Au contraire, aux yeux de l’autorité romaine, toute la prédication de Jésus était coupable. Annoncer « que les temps étaient accomplis et que le règne de Dieu approchait, » c’était, en langage Juif, annoncer la chute de la domination romaine, l’affranchissement et la restauration d’Israël par celui que Jésus appelait « le Fils de l’homme. » Quels sentimens entretenait-on ainsi dans l’âme des peuples à l’égard d’un gouvernement condamné d’en haut et prêt à s’évanouir ? Les évangiles, au milieu de leur réserve, laissent échapper des mots graves. Dans le troisième, les Juifs reprochent explicitement à Jésus de « détourner la nation et de l’empêcher de payer le tribut à César. » (XVIII, 2.) Le plus ancien évangile, s’il n’en dit pas tant, laisse voir néanmoins que Jésus était suspect de ce côté-là, puisqu’il suppose que l’on croit l’embarrasser en le forçant de répondre en public dans Jérusalem à cette question : « Est-il permis de payer le tribut à César ? » (XII, 14.) La multitude s’ameutait autour de lui.

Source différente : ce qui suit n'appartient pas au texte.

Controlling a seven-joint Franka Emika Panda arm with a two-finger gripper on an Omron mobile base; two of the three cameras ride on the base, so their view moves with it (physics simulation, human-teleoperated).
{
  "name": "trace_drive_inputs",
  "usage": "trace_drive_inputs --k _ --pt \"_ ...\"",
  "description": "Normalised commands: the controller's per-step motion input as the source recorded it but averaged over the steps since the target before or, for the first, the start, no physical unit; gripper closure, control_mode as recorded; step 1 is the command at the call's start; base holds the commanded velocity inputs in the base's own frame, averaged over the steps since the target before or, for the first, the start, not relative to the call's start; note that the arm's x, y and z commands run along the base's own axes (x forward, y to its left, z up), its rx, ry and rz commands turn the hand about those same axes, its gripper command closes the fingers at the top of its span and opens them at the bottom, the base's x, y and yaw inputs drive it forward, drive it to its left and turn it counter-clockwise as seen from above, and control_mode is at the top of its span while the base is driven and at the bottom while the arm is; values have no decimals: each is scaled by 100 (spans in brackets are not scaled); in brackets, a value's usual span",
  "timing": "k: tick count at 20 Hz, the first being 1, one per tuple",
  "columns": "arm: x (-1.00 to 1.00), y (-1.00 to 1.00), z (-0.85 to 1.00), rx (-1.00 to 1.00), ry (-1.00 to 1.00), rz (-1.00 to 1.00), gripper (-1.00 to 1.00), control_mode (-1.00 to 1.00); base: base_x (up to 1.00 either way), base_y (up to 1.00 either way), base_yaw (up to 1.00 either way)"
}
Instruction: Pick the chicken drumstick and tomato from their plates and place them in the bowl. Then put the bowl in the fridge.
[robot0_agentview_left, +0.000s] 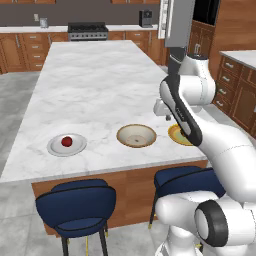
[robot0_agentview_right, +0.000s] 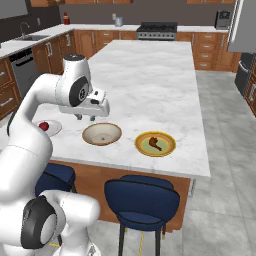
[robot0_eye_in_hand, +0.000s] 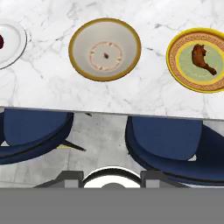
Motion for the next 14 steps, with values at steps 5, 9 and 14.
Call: trace_drive_inputs --k 5,9,14 --pt "7 -19 -9 0 3 7 -100 -100 0 0 0" --pt "14 -58 -15 0 3 28 -100 -100 0 0 0" --pt "25 -56 -20 0 0 30 -100 -100 0 0 0"
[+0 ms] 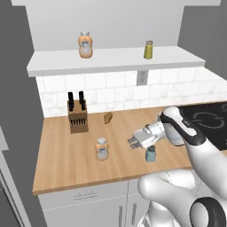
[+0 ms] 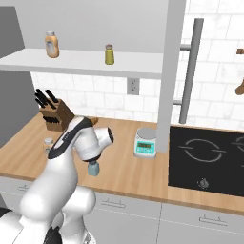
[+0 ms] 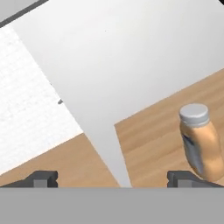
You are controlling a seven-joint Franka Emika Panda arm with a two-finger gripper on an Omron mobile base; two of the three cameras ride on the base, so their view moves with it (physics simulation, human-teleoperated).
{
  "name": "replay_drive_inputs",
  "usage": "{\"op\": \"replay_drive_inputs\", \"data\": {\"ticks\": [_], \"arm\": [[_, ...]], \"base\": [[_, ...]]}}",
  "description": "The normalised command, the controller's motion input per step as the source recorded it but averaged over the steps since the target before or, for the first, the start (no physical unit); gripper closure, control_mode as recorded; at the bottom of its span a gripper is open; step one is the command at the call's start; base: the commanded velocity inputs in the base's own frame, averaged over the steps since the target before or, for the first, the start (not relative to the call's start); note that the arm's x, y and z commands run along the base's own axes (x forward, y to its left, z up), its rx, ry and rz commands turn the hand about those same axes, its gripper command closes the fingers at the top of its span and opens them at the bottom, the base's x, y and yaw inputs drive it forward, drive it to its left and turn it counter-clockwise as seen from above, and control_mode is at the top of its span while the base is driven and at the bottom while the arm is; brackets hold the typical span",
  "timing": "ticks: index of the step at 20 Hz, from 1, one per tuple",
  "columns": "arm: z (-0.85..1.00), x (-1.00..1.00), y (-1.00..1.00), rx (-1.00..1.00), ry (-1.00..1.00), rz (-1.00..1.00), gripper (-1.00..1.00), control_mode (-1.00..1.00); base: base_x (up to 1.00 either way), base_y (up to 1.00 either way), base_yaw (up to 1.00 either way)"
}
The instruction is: Put the shaker and condiment bottle from the counter next to their counterparts in the cabinet.
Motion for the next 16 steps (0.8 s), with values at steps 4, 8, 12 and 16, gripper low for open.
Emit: {"op": "replay_drive_inputs", "data": {"ticks": [4, 8, 12, 16], "arm": [[0.04, 0.00, -0.02, 0.08, -0.10, 0.01, -1.00, -1.00], [0.11, -0.03, -0.01, 0.16, -0.42, 0.05, -1.00, -1.00], [0.00, -0.01, 0.05, 0.03, -0.12, 0.04, -1.00, -1.00], [0.00, 0.00, 0.08, 0.03, 0.00, 0.00, -1.00, -1.00]], "base": [[0.00, 0.00, 0.00], [0.00, 0.00, 0.00], [0.00, 0.00, 0.00], [0.00, 0.00, 0.00]]}}
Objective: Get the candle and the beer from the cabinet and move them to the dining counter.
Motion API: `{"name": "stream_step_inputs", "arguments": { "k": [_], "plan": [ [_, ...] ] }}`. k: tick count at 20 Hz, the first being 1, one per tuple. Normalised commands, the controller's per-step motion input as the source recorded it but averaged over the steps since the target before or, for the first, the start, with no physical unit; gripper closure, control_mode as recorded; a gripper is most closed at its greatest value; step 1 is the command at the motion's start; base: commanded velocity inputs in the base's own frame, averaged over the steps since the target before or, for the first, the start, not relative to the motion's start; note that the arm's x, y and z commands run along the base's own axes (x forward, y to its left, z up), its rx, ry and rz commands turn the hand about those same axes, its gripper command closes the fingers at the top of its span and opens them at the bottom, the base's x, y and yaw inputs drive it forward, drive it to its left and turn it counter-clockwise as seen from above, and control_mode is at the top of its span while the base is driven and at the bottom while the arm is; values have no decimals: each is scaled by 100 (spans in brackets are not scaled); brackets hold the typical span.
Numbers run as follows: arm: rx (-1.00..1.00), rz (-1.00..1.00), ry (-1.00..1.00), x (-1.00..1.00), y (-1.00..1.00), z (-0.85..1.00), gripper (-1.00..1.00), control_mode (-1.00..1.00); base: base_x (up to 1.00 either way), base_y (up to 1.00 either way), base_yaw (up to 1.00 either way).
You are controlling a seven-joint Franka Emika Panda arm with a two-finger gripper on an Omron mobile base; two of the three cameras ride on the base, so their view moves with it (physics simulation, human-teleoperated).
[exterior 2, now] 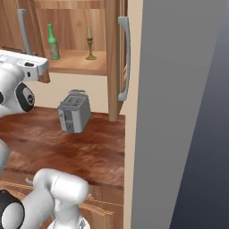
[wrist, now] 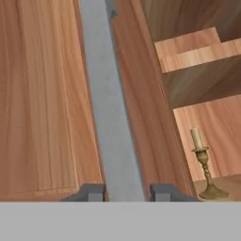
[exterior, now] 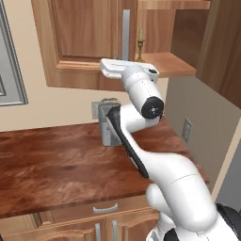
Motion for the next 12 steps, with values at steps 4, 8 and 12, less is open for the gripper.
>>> {"name": "stream_step_inputs", "arguments": {
  "k": [4, 8, 12],
  "plan": [
    [11, 5, 12, -66, 47, 6, 100, -100, 0, 0, 0],
    [1, 5, 7, -86, 80, -1, 100, -100, 0, 0, 0],
    [0, 4, 7, -84, 87, -2, 100, -100, 0, 0, 0]
  ]
}}
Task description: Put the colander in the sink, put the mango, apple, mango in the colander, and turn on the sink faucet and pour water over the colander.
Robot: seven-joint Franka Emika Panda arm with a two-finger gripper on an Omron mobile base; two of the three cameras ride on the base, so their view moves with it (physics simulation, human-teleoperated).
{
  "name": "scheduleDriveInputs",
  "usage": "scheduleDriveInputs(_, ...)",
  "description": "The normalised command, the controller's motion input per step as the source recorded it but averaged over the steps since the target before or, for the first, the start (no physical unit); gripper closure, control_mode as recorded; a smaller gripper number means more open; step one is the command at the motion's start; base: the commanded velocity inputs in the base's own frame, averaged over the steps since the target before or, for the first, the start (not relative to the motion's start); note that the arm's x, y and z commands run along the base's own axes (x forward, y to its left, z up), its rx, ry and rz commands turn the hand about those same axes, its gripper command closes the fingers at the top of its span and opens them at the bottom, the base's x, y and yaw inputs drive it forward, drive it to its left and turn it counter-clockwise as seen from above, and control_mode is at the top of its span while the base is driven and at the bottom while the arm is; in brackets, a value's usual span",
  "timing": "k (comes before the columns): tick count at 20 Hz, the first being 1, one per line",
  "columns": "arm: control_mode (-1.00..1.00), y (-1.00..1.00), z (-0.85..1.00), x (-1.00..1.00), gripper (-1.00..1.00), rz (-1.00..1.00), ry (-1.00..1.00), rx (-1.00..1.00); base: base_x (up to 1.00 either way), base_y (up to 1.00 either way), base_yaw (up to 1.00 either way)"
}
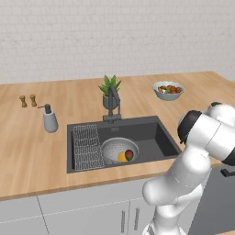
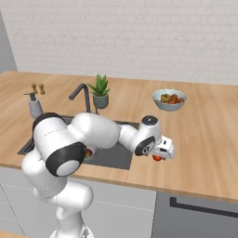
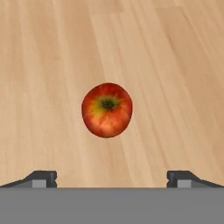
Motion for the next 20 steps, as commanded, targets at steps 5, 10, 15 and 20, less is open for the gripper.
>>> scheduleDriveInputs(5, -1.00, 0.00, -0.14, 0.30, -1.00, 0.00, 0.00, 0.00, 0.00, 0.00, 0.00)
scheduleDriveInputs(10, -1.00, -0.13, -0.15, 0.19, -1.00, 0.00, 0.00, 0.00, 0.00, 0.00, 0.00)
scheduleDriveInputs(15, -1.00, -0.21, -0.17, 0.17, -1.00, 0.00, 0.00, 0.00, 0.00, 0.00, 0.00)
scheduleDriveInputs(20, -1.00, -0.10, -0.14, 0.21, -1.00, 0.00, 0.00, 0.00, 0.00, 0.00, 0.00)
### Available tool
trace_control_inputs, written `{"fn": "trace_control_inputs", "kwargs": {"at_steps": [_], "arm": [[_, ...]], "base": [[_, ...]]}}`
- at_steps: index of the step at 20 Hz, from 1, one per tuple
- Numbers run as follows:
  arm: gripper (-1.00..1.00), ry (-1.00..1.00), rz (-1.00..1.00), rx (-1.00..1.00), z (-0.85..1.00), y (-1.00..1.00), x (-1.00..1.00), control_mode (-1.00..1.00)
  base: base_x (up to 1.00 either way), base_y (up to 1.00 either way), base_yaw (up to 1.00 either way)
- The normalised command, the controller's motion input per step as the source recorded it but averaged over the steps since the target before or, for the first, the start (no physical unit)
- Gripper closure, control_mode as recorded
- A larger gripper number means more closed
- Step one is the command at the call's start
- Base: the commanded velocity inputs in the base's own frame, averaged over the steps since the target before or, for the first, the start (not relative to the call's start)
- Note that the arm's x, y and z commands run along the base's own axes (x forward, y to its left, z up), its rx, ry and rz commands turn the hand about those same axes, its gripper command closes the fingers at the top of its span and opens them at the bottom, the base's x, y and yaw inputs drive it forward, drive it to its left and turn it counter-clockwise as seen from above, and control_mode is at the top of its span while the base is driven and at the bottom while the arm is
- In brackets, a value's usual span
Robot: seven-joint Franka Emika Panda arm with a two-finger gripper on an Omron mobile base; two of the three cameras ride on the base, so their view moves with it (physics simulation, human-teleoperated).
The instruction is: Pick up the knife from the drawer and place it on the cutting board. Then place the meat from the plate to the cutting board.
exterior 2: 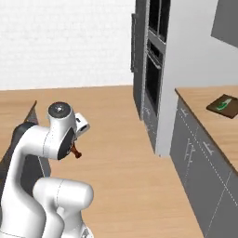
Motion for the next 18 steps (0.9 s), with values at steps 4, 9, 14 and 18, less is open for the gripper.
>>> {"fn": "trace_control_inputs", "kwargs": {"at_steps": [4, 9, 14, 18], "arm": [[1.00, 0.00, 0.00, 0.00, 0.00, 0.00, 0.00, 1.00], [1.00, 0.00, 0.00, 0.00, 0.00, 0.00, 0.00, 1.00], [1.00, 0.00, 0.00, 0.00, 0.00, 0.00, 0.00, 1.00], [1.00, 0.00, 0.00, 0.00, 0.00, 0.00, 0.00, 1.00]], "base": [[1.00, 0.00, -0.68], [1.00, 0.07, -0.72], [0.99, 0.08, -0.71], [0.80, 0.11, -0.82]]}}
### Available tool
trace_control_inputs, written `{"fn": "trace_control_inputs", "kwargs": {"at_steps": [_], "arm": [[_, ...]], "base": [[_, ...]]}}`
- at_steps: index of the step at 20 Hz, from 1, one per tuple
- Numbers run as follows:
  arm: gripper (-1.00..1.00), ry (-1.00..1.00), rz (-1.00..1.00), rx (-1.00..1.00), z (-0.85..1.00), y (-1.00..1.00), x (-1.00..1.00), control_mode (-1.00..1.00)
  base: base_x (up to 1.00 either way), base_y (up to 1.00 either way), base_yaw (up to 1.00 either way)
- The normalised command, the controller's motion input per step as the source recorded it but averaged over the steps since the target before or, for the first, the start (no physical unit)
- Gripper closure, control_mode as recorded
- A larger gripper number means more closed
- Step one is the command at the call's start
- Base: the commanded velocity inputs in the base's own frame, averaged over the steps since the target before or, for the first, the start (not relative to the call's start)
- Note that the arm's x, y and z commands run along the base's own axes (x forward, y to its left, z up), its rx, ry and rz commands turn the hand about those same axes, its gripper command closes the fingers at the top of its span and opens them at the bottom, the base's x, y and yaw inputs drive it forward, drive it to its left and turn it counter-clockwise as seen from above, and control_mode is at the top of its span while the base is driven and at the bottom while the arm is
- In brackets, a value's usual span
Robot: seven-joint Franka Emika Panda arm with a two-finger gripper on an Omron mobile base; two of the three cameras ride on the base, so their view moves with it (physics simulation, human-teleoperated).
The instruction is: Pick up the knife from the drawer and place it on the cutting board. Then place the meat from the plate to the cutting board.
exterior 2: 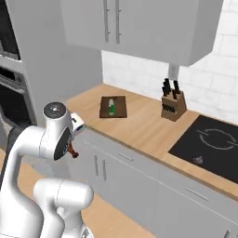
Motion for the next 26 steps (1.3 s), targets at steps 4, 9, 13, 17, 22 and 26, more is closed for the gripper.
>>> {"fn": "trace_control_inputs", "kwargs": {"at_steps": [4, 9, 13, 17, 22, 26], "arm": [[1.00, 0.00, 0.00, 0.00, 0.00, 0.00, 0.00, 1.00], [1.00, 0.00, 0.00, 0.00, 0.00, 0.00, 0.00, 1.00], [1.00, 0.00, 0.00, 0.00, 0.00, 0.00, 0.00, 1.00], [1.00, 0.00, -0.05, 0.00, 0.00, 0.02, 0.48, -1.00], [1.00, 0.04, -0.20, -0.01, 0.00, 0.67, 1.00, -1.00], [1.00, 0.13, -0.19, -0.01, 0.00, 0.74, 1.00, -1.00]], "base": [[0.80, 0.27, -0.80], [0.82, 0.56, -0.39], [0.73, 0.38, -0.20], [0.40, 0.03, -0.04], [0.00, 0.00, 0.00], [0.00, 0.00, 0.00]]}}
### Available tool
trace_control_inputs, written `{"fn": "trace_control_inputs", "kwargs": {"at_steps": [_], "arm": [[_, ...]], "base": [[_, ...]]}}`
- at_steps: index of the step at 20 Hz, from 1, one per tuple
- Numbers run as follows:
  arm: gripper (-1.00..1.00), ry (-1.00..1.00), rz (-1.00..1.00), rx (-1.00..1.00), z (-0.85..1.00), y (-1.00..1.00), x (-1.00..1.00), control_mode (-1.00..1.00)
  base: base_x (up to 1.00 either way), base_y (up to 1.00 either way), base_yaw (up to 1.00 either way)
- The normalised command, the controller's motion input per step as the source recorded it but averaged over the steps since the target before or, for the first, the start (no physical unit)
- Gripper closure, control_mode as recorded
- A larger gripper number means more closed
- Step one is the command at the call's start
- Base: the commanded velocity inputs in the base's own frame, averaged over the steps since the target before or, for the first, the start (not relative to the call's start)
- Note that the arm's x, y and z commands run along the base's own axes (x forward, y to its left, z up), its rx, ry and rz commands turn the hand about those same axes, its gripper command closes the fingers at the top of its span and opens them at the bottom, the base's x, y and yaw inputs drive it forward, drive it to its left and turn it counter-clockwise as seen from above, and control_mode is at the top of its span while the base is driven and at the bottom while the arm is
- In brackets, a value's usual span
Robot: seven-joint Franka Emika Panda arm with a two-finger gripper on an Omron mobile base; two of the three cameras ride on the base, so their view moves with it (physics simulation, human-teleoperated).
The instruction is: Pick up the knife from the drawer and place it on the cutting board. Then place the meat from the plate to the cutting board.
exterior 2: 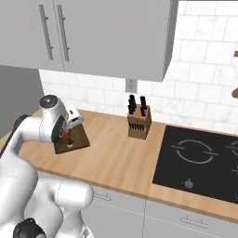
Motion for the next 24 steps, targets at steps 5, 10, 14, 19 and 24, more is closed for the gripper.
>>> {"fn": "trace_control_inputs", "kwargs": {"at_steps": [5, 10, 14, 19, 24], "arm": [[1.00, 0.13, -0.04, 0.00, -0.02, 0.00, 0.55, -1.00], [1.00, 0.05, 0.00, 0.00, -0.44, -0.02, 0.66, -1.00], [1.00, 0.11, 0.00, -0.02, -0.57, 0.30, 0.56, -1.00], [1.00, 0.07, 0.00, -0.01, -0.51, 0.35, 0.72, -1.00], [-1.00, 0.01, 0.00, 0.00, -0.56, 0.12, 0.76, -1.00]], "base": [[0.00, 0.00, 0.00], [0.00, 0.00, 0.00], [0.00, 0.00, 0.00], [0.00, 0.00, 0.00], [0.00, 0.00, 0.00]]}}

Sans accepter comme historique le récit de l’entrée à Jérusalem, où l’imagination s’est trop mise à l’aise, on peut croire cependant que la troupe des hommes de Galilée qui entrèrent avec Jésus dans la ville sainte pour y célébrer la Pâque fit quelque démonstration inquiétante, et qu’on y entendit des paroles comme celles-ci : « Béni soit le règne qui va venir, celui de David notre père! » (XI, 10.)
La Galilée était un pays suspect : sous Pilatus précisément, nous savons (sans en savoir davantage), que des Galiléens avaient été massacrés dans le Temple même par ordre du procurateur, « qui avait mêlé leur sang au sang de leurs sacrifices. » Luc, XIII, 1.)
Dans le récit même qu’on nous fait de la Passion de Jésus, on entrevoit des scènes de désordre. On nous dit que ses compagnons coupent une oreille à un de ceux qui l’arrêtent. Un jeune homme, qu’on va arrêter avec lui échappe à ceux qui croyaient le tenir en leur laissant l’unique vêtement dont il est couvert, et s’enfuit tout nu. On remarquera enfin que ce Barabbas que le peuple fait mettre en liberté à l’occasion de la fête, est signalé comme ayant pris part à un mouvement populaire où il y avait eu mort d’homme. Le seul rapprochement du nom de Barabbas et de celui de Jésus semble bien indiquer que tous deux avaient à répondre devant la même justice de faits du même ordre. Noterai-je encore ce trait singulier du quatrième évangile, où Jésus, à un certain moment, se dérobe dans la montagne parce que la foule voulait se saisir de lui pour le faire roi? (VI, 15.)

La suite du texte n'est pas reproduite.